▶ [Problem requirements]
From the first line to the last, retype everything below exactly, minus the pictures.

▶ [Supplied information]
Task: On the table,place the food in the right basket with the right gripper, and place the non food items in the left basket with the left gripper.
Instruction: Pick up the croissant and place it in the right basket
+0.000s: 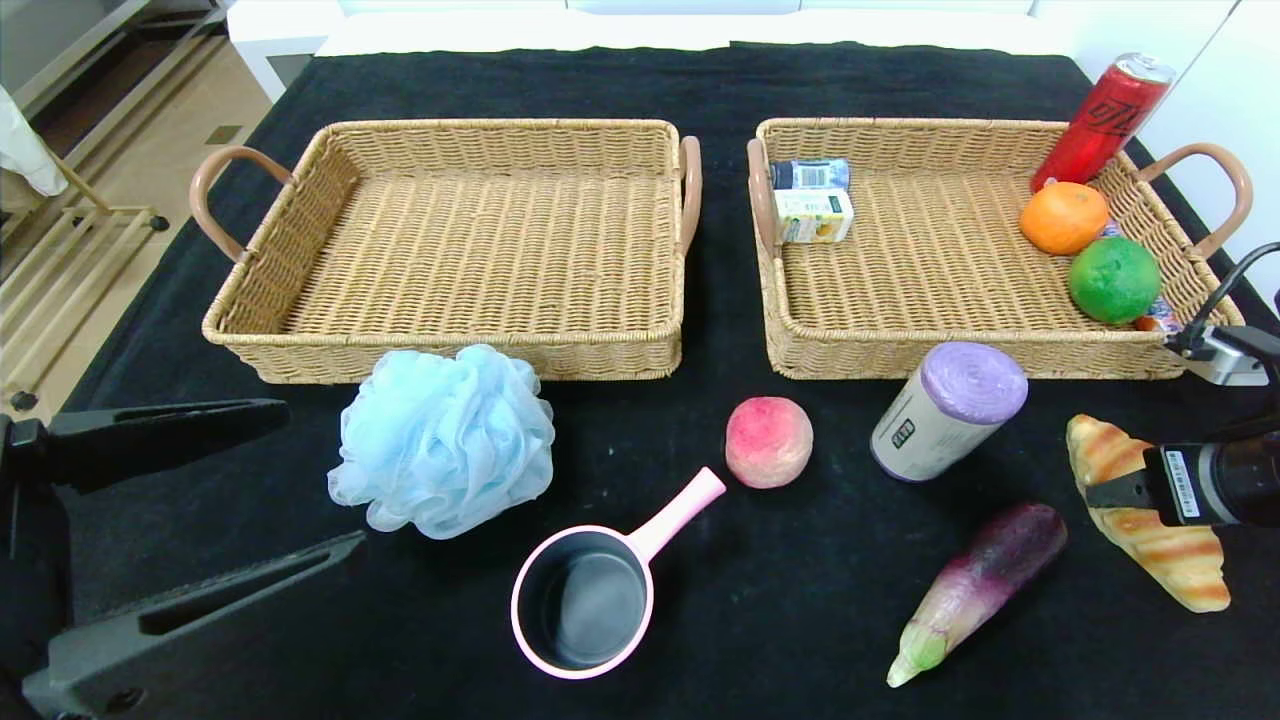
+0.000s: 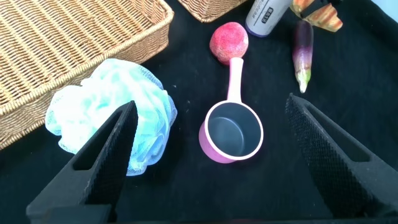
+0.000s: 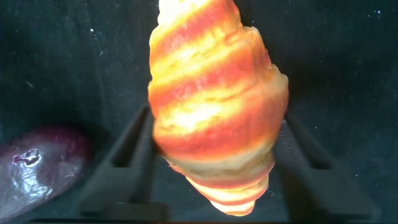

▶ [Written answer]
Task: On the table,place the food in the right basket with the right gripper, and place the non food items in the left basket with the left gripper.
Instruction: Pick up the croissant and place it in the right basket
+0.000s: 
+0.000s: 
+0.000s: 

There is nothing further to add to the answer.